Des « transitions démocratiques » interminables

Pages 89 à 98

Notes

  • [6]
    L’alévisme constitue la seconde religion en Turquie après le sunnisme. Il regroupe des membres de l’islam dits hétérodoxes, notamment partisans de la laïcité. (Ndlr.)

1Au début du XXIe siècle, les sociétés que l’on peut qualifier, d’une manière ou d’une autre, de démocratie sont loin d’occuper la majorité de la carte du monde. Si on ajoute au critère minimaliste de la démocratie (la tenue des élections libres et le respect des libertés fondamentales) le degré de violence qui existe dans la société, le nombre de pays qui répondent positivement au double critère de démocratie et de civilité se réduit encore plus. Ce ne sont pas, non plus, les dictatures ou les tyrannies et les sociétés saisies par une violence extrême qui dominent cette carte. La grande majorité de l’humanité semble vivre dans des régimes qui ne sont ni une dictature ou une tyrannie ni une démocratie et dans des relations sociales qui ne sont ni sous l’emprise d’une violence physique permanente ni libérées de la violence. Ce qui continue à dominer la carte du monde, ce n’est donc pas la démocratie et la civilité, mais une situation d’entre-deux. Cette grande zone grise, non seulement représente la majorité contemporaine de la condition humaine mais elle se présente sous une relative stabilité dans le temps. Elle ne s’élargit pas, elle ne se rétrécit pas non plus d’une manière significative. Le processus de transition vers la démocratie et vers le retrait de la domination de la violence dans les rapports sociaux est annoncé et réclamé par la plupart des forces politiques locales dans la plupart des pays qui figurent dans cette zone grise, et soutenue au moins publiquement par les diverses composantes de la société civile et par la totalité des organisations internationales. Mais le chemin de cette transition semble être bien plus que sinueux. Dans beaucoup de cas, il donne l’impression d’être plutôt circulaire. Les décennies s’écoulent sans que se réalise une véritable avancée de la consolidation de la démocratie et de la pacification des relations sociales.

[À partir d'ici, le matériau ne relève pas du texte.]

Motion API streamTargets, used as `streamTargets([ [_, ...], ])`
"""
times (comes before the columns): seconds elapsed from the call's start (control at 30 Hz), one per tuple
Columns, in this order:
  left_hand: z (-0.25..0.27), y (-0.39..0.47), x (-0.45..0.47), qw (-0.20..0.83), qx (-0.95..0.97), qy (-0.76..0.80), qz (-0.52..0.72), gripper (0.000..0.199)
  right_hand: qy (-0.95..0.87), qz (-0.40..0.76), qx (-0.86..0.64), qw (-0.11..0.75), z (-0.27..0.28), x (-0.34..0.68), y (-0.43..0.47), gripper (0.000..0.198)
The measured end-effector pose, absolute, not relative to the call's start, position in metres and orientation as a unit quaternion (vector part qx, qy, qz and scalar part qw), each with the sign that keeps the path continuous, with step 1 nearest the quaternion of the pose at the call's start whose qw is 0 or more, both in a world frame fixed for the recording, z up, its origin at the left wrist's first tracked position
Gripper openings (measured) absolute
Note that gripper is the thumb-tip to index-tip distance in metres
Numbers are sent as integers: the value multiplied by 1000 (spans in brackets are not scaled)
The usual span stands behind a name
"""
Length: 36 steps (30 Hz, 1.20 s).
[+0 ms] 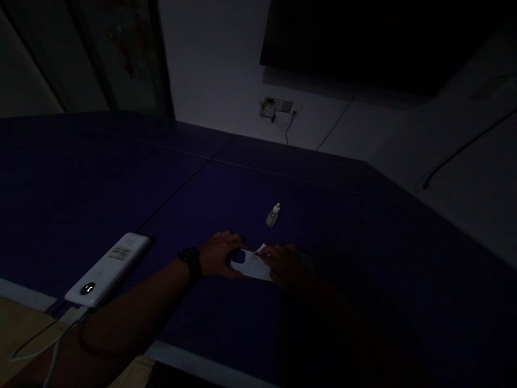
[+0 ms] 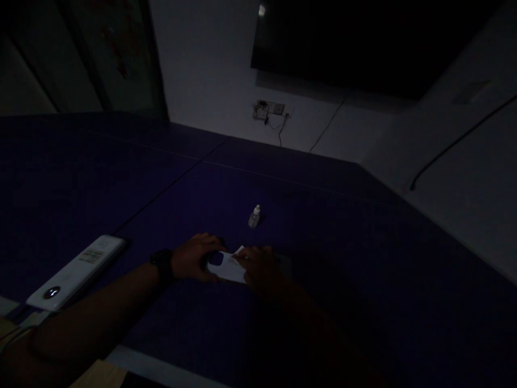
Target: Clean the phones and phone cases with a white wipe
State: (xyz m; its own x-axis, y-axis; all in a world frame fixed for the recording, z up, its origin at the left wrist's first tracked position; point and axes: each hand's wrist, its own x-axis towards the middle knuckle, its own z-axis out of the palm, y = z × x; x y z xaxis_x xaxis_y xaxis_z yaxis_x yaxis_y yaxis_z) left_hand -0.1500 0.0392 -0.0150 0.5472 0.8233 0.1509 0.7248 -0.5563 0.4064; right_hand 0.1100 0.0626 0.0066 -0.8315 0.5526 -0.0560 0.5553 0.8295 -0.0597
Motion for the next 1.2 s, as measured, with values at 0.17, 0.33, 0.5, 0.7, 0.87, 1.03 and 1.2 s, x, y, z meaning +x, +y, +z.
streamTargets([
  [0.17,-15,40,-149,146,866,449,162,71,964,-91,249,28,3,112,56,54],
  [0.33,-15,39,-149,147,868,447,161,70,954,-82,288,18,7,110,53,52],
  [0.5,-15,39,-150,142,869,445,162,71,952,-44,302,31,0,107,57,53],
  [0.7,-15,40,-149,150,868,444,165,70,962,-38,267,34,3,113,46,50],
  [0.87,-14,39,-149,149,865,449,168,74,959,8,283,16,14,114,42,57],
  [1.03,-15,38,-149,138,869,444,169,71,967,-21,254,-17,10,121,35,58],
  [1.2,-16,38,-149,132,872,442,167,69,971,-36,233,-46,1,118,34,65],
])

2 La Turquie nous fournit un exemple particulièrement révélateur de cette situation que l’on qualifie couramment de transition sans trop se demander s’il s’agit vraiment d’une transition. On évite ainsi de poser la question de savoir s’il peut véritablement y avoir une sortie définitive de cette transition vers la démocratie et la civilité. Pour la plupart des pays qui figurent depuis bien longtemps dans cette zone grise, à équidistance de la démocratie et de la tyrannie, de la violence et de la civilité, la transition ne finit-elle pas par représenter l’état normal ? Celui d’une transition permanente et interminable. D’autant plus que, dans beaucoup de pays qui satisfont aux critères de démocratie, par exemple l’Inde, le Brésil ou l’Afrique du Sud, la violence continue à marquer les rapports sociaux et porte le risque de mettre en péril la démocratie.

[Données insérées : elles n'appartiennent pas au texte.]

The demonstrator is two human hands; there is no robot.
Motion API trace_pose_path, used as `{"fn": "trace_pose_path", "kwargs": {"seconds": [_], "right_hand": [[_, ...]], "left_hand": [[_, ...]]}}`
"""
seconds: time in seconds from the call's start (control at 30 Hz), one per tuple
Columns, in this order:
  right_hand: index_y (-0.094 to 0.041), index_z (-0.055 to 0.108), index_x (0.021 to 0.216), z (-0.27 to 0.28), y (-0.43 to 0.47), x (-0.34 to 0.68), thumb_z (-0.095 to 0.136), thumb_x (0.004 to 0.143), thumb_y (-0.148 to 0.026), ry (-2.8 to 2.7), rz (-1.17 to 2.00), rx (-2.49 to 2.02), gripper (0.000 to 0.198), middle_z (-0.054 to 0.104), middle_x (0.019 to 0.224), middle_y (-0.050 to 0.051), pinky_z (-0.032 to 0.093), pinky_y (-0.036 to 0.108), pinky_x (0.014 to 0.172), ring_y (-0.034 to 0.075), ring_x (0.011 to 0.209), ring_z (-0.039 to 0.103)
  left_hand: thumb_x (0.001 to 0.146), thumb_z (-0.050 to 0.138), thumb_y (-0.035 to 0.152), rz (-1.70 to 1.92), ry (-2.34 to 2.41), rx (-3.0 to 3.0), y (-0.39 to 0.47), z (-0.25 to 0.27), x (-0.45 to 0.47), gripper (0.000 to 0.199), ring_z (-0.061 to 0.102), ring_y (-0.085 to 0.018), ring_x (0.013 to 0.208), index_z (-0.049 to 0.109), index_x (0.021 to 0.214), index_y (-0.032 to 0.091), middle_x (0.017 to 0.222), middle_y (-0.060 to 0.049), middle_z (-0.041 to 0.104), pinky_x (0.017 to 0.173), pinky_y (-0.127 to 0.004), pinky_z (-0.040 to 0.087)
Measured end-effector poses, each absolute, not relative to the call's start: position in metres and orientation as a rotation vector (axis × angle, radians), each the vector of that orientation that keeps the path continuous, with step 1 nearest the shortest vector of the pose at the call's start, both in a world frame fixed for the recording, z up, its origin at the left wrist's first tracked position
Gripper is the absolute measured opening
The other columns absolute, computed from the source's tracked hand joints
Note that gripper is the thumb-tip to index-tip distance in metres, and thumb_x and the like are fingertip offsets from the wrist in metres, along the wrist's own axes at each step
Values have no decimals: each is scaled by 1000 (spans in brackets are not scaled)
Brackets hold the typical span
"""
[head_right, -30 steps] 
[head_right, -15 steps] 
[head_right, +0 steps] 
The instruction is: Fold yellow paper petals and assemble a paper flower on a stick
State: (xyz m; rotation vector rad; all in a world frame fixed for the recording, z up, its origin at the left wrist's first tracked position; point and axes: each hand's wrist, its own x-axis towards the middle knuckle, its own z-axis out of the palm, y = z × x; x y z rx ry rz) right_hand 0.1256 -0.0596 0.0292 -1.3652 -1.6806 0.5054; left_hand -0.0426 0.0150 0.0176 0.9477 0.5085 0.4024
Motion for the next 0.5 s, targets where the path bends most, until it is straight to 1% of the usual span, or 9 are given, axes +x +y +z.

3 Ces interrogations interpellent les hypothèses habituelles des théories du développement politique. Elles conduisent à remettre en question l’idée de l’universalité naturelle de la démocratie, en tout cas des normes démocratiques contemporaines. D’où l’interrogation sur l’existence d’une « trappe à la transition ». Pour essayer de répondre à cette question, le cas de la Turquie semble être bien plus heuristique que beaucoup d’autres cas. Parmi les pays « en transition démocratique », la Turquie est le pays le plus intégré, et depuis le plus longtemps, dans les institutions du système de démocratie occidentale. Elle est aussi, avec la Russie, l’un des rares pays de ce groupe qui ne porte pas les marques historiques d’une colonisation mais qui, bien au contraire, garde dans son inconscient collectif les traces de son passé impérial. Enfin, les pratiques démocratiques, même partielles, y ont une certaine profondeur historique.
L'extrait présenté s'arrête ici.